What the task requires: Find the line that contains "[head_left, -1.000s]". Repeat that line and all lines following it, exactly, through the end of the listing below.

Provided material:
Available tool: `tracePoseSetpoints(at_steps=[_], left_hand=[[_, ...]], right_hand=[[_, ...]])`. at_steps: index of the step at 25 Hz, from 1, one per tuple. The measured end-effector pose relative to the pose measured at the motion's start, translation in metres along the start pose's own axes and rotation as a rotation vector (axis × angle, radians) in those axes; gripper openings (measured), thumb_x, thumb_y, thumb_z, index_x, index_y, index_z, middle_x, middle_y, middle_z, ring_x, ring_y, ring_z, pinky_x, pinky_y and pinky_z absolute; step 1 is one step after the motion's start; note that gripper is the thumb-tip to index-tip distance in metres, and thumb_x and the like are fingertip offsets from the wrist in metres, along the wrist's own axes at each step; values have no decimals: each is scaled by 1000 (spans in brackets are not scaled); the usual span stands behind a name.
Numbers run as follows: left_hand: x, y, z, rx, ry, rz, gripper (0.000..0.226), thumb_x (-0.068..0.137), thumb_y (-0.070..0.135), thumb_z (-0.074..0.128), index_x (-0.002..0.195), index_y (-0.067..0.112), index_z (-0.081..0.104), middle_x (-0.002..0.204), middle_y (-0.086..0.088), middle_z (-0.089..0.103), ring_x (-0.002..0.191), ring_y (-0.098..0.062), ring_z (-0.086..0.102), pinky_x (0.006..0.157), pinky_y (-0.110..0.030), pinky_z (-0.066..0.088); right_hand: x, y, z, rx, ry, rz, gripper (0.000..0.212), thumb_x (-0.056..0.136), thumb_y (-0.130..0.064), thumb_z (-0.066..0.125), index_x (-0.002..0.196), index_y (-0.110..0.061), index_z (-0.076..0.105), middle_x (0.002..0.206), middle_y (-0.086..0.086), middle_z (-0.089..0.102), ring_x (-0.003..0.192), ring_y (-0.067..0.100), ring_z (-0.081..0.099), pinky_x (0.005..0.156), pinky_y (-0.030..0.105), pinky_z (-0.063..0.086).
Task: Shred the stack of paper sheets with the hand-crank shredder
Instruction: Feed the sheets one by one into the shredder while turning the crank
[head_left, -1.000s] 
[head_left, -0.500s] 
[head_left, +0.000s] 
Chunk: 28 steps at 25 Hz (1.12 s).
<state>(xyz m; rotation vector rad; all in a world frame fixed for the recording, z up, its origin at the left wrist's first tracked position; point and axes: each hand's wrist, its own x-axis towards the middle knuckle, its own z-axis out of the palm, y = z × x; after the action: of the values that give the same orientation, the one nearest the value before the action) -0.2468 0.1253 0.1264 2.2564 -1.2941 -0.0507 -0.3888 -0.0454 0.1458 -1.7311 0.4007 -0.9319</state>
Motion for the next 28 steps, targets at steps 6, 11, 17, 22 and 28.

Final answer:
[head_left, -1.000s] 
[head_left, -0.500s] 
[head_left, +0.000s] 
Chunk: 28 steps at 25 Hz (1.12 s).
<state>(xyz m; rotation vector rad; all in a world frame fixed for the recording, z up, its origin at the left wrist's first tracked position; point and axes: each hand's wrist, its own x-axis towards the middle knuckle, its own z-axis out of the palm, y = z × x; after the action: of the values that give the same orientation, the one nearest the value before the action) -0.2468 0.1253 0.1264 2.2564 -1.2941 -0.0507 -0.3888 -0.0454 0.1458 -1.7311 0.4007 -0.9319</state>
Motion for the next 28 steps, targets at steps 6, 11, 17, 22 and 28.

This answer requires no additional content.